__Your goal__: In the data below, which lines hold "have"? Copy every one.
(Beginning of Dataset extract)
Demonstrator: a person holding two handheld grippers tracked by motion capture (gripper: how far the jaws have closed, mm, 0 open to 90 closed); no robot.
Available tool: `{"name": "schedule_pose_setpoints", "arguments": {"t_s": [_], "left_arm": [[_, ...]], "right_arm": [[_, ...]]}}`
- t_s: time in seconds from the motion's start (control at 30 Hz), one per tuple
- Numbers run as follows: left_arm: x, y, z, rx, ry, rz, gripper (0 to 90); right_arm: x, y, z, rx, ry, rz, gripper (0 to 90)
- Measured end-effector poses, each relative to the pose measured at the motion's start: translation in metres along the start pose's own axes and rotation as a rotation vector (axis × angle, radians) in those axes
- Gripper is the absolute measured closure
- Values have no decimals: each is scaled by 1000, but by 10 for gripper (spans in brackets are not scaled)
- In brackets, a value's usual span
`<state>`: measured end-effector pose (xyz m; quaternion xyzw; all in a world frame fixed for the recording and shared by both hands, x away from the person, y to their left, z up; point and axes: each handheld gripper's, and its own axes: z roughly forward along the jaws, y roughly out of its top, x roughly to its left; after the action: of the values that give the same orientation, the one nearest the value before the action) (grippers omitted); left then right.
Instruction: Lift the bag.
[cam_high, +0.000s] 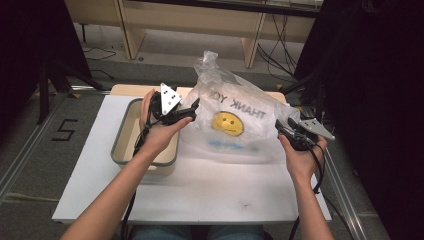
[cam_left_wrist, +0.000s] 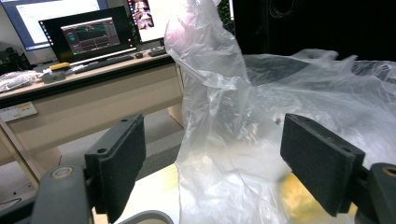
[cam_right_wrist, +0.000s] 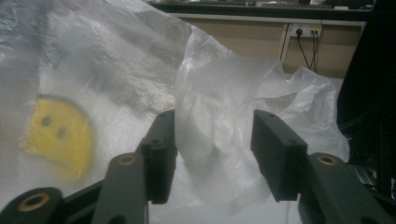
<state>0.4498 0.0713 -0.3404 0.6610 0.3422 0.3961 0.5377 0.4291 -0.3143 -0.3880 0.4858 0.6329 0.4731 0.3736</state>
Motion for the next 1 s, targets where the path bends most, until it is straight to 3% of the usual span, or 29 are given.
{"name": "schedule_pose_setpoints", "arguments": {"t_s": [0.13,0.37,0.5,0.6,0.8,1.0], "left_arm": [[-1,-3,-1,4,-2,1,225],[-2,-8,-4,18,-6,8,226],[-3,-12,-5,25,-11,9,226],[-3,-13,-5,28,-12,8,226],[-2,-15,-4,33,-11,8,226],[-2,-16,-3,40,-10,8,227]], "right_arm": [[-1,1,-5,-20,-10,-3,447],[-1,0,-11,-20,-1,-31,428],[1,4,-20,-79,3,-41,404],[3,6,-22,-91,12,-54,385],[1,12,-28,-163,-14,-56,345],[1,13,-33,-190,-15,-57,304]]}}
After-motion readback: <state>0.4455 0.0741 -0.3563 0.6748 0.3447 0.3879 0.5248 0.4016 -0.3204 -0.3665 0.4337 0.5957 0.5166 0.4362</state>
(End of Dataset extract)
__Task solution__:
Demonstrator: a person holding two handheld grippers tracked by motion capture (gripper: how far the jaws have closed, mm, 0 open to 90 closed); no robot.
- Values have no decimals: each is scaled by 1000, but by 10 for gripper (spans in brackets are not scaled)

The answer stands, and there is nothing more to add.